**Exercise**.
Looking through the material below, say how many lines contain the string "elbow" and add nothing more.

**Dataset content**.
◇ ◇ ◇ ◇ ◇ ◇ ◇
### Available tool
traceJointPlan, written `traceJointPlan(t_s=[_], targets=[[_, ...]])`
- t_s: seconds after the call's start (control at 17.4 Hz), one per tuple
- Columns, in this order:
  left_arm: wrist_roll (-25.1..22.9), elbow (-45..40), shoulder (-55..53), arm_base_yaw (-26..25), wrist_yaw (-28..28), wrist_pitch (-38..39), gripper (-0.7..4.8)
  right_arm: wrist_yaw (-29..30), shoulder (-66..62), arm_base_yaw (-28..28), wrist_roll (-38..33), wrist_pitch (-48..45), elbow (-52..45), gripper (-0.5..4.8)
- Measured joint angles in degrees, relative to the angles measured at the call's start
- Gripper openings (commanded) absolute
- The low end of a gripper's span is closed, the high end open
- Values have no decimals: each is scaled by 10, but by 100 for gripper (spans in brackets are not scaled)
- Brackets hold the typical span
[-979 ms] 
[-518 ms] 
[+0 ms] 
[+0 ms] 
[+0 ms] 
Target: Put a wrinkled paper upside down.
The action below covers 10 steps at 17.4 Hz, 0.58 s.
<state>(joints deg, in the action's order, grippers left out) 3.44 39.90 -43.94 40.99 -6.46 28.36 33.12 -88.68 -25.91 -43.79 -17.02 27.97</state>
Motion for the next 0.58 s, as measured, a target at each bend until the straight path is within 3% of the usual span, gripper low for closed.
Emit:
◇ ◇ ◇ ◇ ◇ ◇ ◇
**Answer to this problem**.
2